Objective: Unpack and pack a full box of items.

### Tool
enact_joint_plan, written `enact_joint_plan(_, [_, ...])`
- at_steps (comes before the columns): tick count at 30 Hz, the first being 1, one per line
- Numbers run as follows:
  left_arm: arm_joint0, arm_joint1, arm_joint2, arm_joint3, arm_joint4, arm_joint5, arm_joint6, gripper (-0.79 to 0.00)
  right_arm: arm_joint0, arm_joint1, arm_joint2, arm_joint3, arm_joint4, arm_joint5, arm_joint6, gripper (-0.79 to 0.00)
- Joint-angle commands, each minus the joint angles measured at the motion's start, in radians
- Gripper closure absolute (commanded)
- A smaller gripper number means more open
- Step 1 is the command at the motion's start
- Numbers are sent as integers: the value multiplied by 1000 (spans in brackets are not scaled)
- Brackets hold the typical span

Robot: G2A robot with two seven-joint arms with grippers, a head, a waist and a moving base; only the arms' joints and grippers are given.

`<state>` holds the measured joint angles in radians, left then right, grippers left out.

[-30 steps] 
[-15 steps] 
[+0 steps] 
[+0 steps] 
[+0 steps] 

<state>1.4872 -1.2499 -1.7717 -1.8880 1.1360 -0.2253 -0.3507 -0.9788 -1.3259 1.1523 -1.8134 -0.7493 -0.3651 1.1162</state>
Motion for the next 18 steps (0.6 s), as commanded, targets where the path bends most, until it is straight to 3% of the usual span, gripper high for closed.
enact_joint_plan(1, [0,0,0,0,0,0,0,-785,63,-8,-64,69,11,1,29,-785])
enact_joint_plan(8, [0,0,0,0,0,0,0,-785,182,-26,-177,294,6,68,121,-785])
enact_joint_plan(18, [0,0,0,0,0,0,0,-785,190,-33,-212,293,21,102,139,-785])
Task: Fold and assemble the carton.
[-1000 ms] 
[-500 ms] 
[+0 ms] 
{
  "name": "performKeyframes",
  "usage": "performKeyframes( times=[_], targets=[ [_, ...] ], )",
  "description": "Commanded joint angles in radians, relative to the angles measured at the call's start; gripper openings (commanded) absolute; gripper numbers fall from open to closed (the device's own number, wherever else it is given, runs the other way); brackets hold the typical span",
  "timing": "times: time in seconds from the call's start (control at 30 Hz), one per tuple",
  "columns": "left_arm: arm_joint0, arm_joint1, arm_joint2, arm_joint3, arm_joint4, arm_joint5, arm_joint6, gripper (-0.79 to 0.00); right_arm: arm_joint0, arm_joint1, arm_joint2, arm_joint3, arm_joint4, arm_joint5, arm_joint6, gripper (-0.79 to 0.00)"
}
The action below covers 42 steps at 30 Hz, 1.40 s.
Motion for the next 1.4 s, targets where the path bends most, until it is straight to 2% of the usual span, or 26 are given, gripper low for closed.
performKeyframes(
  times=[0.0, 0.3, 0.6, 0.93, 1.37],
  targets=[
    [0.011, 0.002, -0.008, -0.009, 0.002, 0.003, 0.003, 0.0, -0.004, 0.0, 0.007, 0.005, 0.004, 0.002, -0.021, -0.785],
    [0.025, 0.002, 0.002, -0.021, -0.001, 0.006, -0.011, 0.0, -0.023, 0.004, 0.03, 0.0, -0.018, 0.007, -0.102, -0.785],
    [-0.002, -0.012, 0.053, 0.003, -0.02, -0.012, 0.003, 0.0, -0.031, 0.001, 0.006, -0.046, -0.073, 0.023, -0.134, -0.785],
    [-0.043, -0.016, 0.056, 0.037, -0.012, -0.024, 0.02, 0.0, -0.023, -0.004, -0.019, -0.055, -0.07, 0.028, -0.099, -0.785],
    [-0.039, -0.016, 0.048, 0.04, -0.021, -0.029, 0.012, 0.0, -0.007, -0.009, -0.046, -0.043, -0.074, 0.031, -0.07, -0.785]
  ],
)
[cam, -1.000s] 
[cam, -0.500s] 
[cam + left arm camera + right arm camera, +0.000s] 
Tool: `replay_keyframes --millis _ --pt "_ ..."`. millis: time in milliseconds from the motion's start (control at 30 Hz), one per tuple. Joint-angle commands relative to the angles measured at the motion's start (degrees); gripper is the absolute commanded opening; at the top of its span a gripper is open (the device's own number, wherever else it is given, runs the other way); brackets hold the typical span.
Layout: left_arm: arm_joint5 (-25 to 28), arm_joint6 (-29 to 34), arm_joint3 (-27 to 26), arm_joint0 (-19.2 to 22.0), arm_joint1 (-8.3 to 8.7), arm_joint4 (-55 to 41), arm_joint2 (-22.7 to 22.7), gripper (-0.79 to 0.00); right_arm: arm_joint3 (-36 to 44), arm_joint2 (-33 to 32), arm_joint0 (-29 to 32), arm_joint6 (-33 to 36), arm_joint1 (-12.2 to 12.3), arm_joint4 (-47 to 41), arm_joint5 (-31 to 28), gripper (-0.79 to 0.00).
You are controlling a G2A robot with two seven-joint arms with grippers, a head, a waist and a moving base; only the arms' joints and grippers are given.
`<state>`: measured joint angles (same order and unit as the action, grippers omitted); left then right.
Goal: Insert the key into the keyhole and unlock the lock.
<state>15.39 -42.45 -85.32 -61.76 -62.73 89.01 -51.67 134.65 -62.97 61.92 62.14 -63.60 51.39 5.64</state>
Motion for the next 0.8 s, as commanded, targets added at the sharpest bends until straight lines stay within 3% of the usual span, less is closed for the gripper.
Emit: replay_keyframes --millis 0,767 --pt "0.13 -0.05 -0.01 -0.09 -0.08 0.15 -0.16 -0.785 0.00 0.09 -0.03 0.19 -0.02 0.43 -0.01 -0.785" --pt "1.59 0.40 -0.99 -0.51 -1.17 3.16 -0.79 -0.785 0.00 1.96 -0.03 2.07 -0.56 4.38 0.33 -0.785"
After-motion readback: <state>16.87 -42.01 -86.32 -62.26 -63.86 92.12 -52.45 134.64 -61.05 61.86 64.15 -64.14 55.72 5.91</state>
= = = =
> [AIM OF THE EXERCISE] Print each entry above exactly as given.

> [TASK OUTPUT]
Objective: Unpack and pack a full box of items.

### Tool
enact_joint_plan, written `enact_joint_plan(_, [_, ...])`
- at_steps (comes before the columns): tick count at 30 Hz, the first being 1, one per line
- Numbers run as follows:
  left_arm: arm_joint0, arm_joint1, arm_joint2, arm_joint3, arm_joint4, arm_joint5, arm_joint6, gripper (-0.79 to 0.00)
  right_arm: arm_joint0, arm_joint1, arm_joint2, arm_joint3, arm_joint4, arm_joint5, arm_joint6, gripper (-0.79 to 0.00)
- Joint-angle commands, each minus the joint angles measured at the motion's start, in radians
- Gripper closure absolute (commanded)
- A smaller gripper number means more open
- Step 1 is the command at the motion's start
- Numbers are sent as integers: the value multiplied by 1000 (spans in brackets are not scaled)
- Brackets hold the typical span

Robot: G2A robot with two seven-joint arms with grippers, a head, a waist and a moving base; only the arms' joints and grippers are given.

`<state>` holds the measured joint angles in radians, left then right, grippers left out.

[-30 steps] 
[-15 steps] 
[+0 steps] 
[+0 steps] 
[+0 steps] 

<state>1.4872 -1.2499 -1.7717 -1.8880 1.1360 -0.2253 -0.3507 -0.9788 -1.3259 1.1523 -1.8134 -0.7493 -0.3651 1.1162</state>
Motion for the next 18 steps (0.6 s), as commanded, targets where the path bends most, until it is straight to 3% of the usual span, gripper high for closed.
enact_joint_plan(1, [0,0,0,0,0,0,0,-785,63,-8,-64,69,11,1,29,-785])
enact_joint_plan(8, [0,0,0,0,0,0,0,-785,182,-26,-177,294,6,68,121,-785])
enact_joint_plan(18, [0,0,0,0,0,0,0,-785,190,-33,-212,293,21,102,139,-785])
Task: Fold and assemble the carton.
[-1000 ms] 
[-500 ms] 
[+0 ms] 
{
  "name": "performKeyframes",
  "usage": "performKeyframes( times=[_], targets=[ [_, ...] ], )",
  "description": "Commanded joint angles in radians, relative to the angles measured at the call's start; gripper openings (commanded) absolute; gripper numbers fall from open to closed (the device's own number, wherever else it is given, runs the other way); brackets hold the typical span",
  "timing": "times: time in seconds from the call's start (control at 30 Hz), one per tuple",
  "columns": "left_arm: arm_joint0, arm_joint1, arm_joint2, arm_joint3, arm_joint4, arm_joint5, arm_joint6, gripper (-0.79 to 0.00); right_arm: arm_joint0, arm_joint1, arm_joint2, arm_joint3, arm_joint4, arm_joint5, arm_joint6, gripper (-0.79 to 0.00)"
}
The action below covers 42 steps at 30 Hz, 1.40 s.
Motion for the next 1.4 s, targets where the path bends most, until it is straight to 2% of the usual span, or 26 are given, gripper low for closed.
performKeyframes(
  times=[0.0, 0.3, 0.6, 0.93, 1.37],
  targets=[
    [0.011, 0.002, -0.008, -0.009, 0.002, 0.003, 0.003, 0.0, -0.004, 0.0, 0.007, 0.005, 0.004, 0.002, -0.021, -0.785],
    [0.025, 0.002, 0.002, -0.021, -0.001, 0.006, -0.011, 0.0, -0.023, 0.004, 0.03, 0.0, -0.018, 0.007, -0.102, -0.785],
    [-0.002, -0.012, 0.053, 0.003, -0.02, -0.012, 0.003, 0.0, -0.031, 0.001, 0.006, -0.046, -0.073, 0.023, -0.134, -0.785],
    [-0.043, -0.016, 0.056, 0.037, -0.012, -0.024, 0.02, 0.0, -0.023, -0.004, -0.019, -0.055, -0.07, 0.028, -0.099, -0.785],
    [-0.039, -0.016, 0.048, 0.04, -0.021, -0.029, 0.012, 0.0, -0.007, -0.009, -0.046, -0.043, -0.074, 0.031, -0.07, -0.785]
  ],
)
[cam, -1.000s] 
[cam, -0.500s] 
[cam + left arm camera + right arm camera, +0.000s] 
Tool: `replay_keyframes --millis _ --pt "_ ..."`. millis: time in milliseconds from the motion's start (control at 30 Hz), one per tuple. Joint-angle commands relative to the angles measured at the motion's start (degrees); gripper is the absolute commanded opening; at the top of its span a gripper is open (the device's own number, wherever else it is given, runs the other way); brackets hold the typical span.
Layout: left_arm: arm_joint5 (-25 to 28), arm_joint6 (-29 to 34), arm_joint3 (-27 to 26), arm_joint0 (-19.2 to 22.0), arm_joint1 (-8.3 to 8.7), arm_joint4 (-55 to 41), arm_joint2 (-22.7 to 22.7), gripper (-0.79 to 0.00); right_arm: arm_joint3 (-36 to 44), arm_joint2 (-33 to 32), arm_joint0 (-29 to 32), arm_joint6 (-33 to 36), arm_joint1 (-12.2 to 12.3), arm_joint4 (-47 to 41), arm_joint5 (-31 to 28), gripper (-0.79 to 0.00).
You are controlling a G2A robot with two seven-joint arms with grippers, a head, a waist and a moving base; only the arms' joints and grippers are given.
`<state>`: measured joint angles (same order and unit as the action, grippers omitted); left then right.
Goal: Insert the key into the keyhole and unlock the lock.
<state>15.39 -42.45 -85.32 -61.76 -62.73 89.01 -51.67 134.65 -62.97 61.92 62.14 -63.60 51.39 5.64</state>
Motion for the next 0.8 s, as commanded, targets added at the sharpest bends until straight lines stay within 3% of the usual span, less is closed for the gripper.
Emit: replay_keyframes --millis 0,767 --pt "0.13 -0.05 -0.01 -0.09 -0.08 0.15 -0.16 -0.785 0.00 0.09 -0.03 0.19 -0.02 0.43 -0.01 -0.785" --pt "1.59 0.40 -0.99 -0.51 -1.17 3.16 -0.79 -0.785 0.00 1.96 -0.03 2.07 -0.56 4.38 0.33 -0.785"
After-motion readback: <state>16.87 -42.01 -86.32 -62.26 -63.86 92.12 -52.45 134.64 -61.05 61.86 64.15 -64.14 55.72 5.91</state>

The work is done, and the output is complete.